=== AVAILABLE DATA ===

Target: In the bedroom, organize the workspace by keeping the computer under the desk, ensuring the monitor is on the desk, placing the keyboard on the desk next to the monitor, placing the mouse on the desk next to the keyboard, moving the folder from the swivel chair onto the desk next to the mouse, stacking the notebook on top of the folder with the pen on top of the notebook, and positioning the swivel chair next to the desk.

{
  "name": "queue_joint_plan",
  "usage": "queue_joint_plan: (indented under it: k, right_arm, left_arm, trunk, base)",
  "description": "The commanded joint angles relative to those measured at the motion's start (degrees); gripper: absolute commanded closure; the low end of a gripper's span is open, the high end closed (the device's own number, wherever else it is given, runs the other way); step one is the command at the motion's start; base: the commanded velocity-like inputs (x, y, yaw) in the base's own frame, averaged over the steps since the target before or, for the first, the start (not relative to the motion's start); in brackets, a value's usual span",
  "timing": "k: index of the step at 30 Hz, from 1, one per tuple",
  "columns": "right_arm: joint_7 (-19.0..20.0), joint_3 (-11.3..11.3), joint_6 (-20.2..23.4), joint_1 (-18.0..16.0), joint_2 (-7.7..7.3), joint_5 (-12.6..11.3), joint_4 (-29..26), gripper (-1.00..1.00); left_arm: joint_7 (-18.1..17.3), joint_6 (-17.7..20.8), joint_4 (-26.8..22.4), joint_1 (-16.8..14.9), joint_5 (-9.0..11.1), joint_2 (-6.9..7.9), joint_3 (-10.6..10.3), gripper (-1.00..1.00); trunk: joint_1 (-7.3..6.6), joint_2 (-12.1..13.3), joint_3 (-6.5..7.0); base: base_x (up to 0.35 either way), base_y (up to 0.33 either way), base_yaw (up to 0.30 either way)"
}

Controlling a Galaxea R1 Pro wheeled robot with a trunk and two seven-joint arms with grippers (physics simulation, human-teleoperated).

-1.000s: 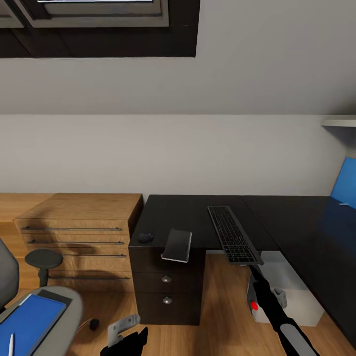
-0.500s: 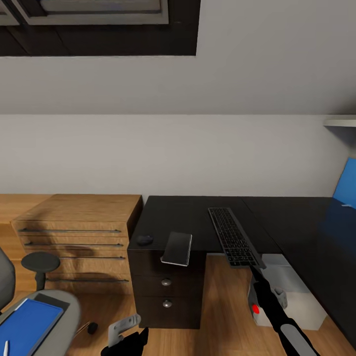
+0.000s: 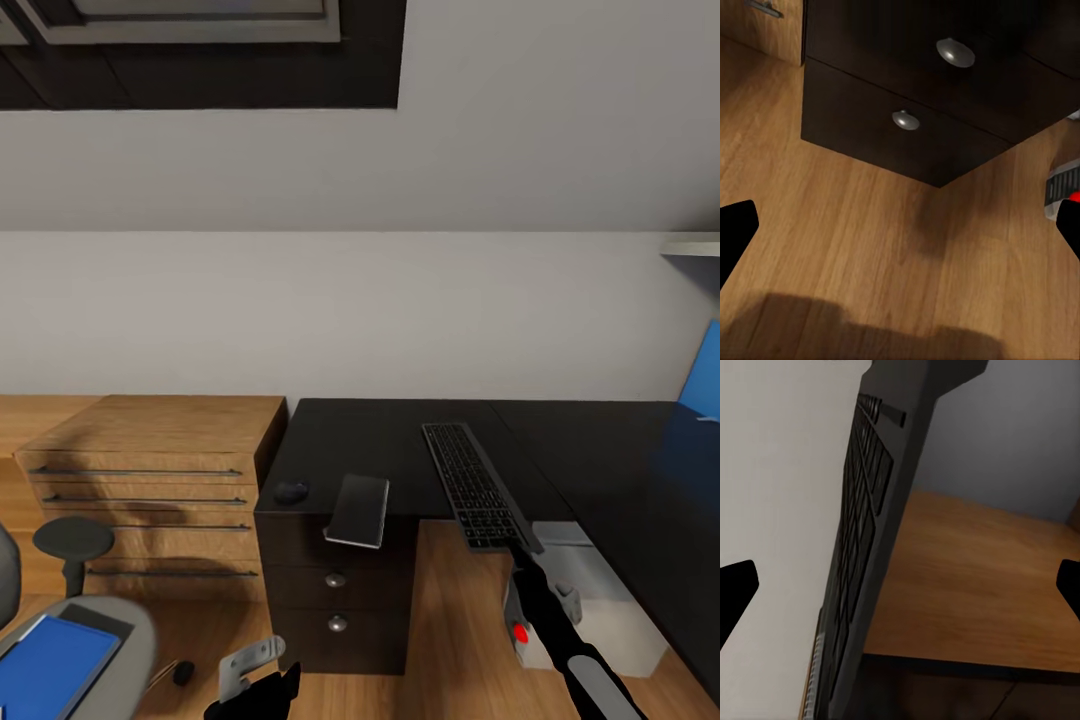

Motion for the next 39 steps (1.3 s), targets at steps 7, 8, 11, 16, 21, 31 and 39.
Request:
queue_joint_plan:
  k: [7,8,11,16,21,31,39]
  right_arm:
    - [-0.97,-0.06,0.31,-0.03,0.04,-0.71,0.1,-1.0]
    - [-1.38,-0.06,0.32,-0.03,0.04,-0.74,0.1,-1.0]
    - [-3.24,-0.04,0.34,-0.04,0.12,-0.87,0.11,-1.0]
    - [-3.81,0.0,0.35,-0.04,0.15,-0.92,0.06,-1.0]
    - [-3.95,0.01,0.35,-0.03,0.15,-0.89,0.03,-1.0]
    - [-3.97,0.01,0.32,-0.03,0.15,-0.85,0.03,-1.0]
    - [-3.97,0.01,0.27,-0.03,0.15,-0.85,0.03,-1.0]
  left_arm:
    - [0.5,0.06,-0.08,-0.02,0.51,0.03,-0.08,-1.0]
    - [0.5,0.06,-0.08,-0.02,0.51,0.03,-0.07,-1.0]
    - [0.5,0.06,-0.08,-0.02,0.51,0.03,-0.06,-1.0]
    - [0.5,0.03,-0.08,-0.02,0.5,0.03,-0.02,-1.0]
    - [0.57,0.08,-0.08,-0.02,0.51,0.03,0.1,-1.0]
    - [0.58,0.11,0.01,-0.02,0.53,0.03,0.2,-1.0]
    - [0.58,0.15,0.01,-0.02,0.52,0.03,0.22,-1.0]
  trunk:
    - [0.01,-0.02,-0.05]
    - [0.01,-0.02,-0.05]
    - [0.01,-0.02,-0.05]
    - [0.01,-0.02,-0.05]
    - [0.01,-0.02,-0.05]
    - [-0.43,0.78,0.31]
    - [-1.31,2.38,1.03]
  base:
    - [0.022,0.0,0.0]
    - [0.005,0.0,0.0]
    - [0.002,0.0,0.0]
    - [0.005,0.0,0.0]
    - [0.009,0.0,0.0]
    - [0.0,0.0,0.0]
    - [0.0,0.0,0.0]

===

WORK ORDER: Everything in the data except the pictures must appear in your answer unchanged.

SOLUTION TO THIS EXERCISE:
Target: In the bedroom, organize the workspace by keeping the computer under the desk, ensuring the monitor is on the desk, placing the keyboard on the desk next to the monitor, placing the mouse on the desk next to the keyboard, moving the folder from the swivel chair onto the desk next to the mouse, stacking the notebook on top of the folder with the pen on top of the notebook, and positioning the swivel chair next to the desk.

{
  "name": "queue_joint_plan",
  "usage": "queue_joint_plan: (indented under it: k, right_arm, left_arm, trunk, base)",
  "description": "The commanded joint angles relative to those measured at the motion's start (degrees); gripper: absolute commanded closure; the low end of a gripper's span is open, the high end closed (the device's own number, wherever else it is given, runs the other way); step one is the command at the motion's start; base: the commanded velocity-like inputs (x, y, yaw) in the base's own frame, averaged over the steps since the target before or, for the first, the start (not relative to the motion's start); in brackets, a value's usual span",
  "timing": "k: index of the step at 30 Hz, from 1, one per tuple",
  "columns": "right_arm: joint_7 (-19.0..20.0), joint_3 (-11.3..11.3), joint_6 (-20.2..23.4), joint_1 (-18.0..16.0), joint_2 (-7.7..7.3), joint_5 (-12.6..11.3), joint_4 (-29..26), gripper (-1.00..1.00); left_arm: joint_7 (-18.1..17.3), joint_6 (-17.7..20.8), joint_4 (-26.8..22.4), joint_1 (-16.8..14.9), joint_5 (-9.0..11.1), joint_2 (-6.9..7.9), joint_3 (-10.6..10.3), gripper (-1.00..1.00); trunk: joint_1 (-7.3..6.6), joint_2 (-12.1..13.3), joint_3 (-6.5..7.0); base: base_x (up to 0.35 either way), base_y (up to 0.33 either way), base_yaw (up to 0.30 either way)"
}

Controlling a Galaxea R1 Pro wheeled robot with a trunk and two seven-joint arms with grippers (physics simulation, human-teleoperated).

-1.000s: 
-0.500s: 
+0.000s: 

Motion for the next 39 steps (1.3 s), targets at steps 7, 8, 11, 16, 21, 31 and 39.
Request:
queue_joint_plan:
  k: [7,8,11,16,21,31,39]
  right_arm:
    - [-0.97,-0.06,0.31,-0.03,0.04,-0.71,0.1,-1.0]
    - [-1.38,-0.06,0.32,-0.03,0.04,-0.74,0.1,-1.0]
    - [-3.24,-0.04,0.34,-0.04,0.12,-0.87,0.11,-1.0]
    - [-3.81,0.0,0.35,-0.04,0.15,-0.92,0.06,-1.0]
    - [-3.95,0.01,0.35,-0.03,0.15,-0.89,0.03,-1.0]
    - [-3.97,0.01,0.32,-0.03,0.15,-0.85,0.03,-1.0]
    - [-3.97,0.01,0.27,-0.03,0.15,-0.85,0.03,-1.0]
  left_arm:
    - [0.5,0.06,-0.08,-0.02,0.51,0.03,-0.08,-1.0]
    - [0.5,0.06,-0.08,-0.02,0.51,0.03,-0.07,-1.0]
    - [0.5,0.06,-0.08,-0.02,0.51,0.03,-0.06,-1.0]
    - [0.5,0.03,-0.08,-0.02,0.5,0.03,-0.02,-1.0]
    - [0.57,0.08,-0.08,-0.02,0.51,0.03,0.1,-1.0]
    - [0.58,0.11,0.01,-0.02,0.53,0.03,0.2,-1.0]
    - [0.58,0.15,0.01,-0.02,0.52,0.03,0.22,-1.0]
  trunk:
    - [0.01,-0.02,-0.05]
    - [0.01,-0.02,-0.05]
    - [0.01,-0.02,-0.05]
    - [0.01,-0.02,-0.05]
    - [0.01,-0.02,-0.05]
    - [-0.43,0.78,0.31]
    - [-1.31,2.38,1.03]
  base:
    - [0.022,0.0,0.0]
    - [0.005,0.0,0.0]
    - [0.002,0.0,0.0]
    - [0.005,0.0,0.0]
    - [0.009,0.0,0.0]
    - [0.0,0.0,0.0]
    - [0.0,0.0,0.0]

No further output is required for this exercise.